Consider that about 73 percent of Georgians over 65 are white, compared to 54 percent of residents overall. Older white voters traditionally break for Republicans 3 to 1 in Georgia.

Under the Senate bill, Georgia’s secretary of state would cede much of the office’s authority to a state board. It would administer a hotline for anonymous complaints about voter fraud, which it would be obligated to investigate. The secretary would also be unable to enter into a consent decree with the federal government without approval from both chambers of the General Assembly. The sheer cynicism of it: The law essentially predicts that a Democrat will win the seat and prevents that Democrat from cooperating with a Democratic president as long as a gerrymandered state Senate can hold power.

“Souls to the polls” events for Sunday early voting were initially to be eliminated entirely. After an outcry and national attention, the authors amended the bill, allowing that counties can pick one Sunday for early voting. The bill passed the House along party lines last week and will be taken up by the Senate.

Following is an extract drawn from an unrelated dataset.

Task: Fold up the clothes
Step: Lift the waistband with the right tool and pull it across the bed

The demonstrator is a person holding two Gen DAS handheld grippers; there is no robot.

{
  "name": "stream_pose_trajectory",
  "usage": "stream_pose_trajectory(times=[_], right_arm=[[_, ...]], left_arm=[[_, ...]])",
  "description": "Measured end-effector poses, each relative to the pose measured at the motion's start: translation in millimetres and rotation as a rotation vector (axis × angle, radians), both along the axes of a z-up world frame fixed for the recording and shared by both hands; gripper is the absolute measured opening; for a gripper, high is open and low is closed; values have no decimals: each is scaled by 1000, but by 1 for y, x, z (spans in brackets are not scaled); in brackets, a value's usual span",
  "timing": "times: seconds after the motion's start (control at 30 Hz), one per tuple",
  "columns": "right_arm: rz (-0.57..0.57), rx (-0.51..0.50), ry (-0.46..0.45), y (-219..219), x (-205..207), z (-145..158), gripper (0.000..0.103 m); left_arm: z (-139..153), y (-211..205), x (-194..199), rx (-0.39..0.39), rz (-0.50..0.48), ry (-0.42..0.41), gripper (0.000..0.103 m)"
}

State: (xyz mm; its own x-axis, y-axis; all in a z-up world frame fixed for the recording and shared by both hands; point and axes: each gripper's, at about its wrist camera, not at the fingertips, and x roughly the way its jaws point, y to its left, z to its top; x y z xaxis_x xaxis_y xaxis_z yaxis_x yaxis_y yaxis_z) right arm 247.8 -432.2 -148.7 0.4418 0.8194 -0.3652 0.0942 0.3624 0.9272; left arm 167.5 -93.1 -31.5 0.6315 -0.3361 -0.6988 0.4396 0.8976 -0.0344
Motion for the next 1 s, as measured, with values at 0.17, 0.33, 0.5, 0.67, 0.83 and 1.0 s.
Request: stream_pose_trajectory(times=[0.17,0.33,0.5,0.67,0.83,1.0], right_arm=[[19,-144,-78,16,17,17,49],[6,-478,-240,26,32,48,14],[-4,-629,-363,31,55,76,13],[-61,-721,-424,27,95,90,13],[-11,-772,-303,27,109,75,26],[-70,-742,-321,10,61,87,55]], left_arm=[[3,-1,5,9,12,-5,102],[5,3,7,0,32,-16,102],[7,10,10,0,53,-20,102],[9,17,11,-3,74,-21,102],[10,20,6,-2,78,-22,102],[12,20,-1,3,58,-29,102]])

The American Civil Liberties Union testified that the proposed laws probably violate both the Constitution and the Voting Rights Act. That may be beside the point: It will cost progressives time and money to fight in court. Even if and when organizations like the Southern Poverty Law Center prevail in court, their coffers will be lighter. During the civil rights battles of the ’50s and ’60s, legislators pursued similar strategies knowing that they would fail in court. The Voting Rights Act required Southern states with a history of discrimination to submit proposed changes to election laws to the Department of Justice for preclearance review for that very reason: so that they couldn’t continually game the courts.

In 2013, the U.S. Supreme Court held some of the preclearance provisions of the act as unconstitutional. Since then, a parade of laws suppressing voting have marched across the South, from onerous voter ID requirements in Texas — which took five years in court to reverse — to laughably discriminatory disenfranchisement of Black voters in North Carolina. Georgia by and large escaped this campaign, until today.

Passage of the John Lewis Voting Rights Advancement Act would restore preclearance to states with a history of discrimination. Georgia came to the Democrats’ rescue, giving them control of the U.S. Senate. The question is whether the Senate will return the favor.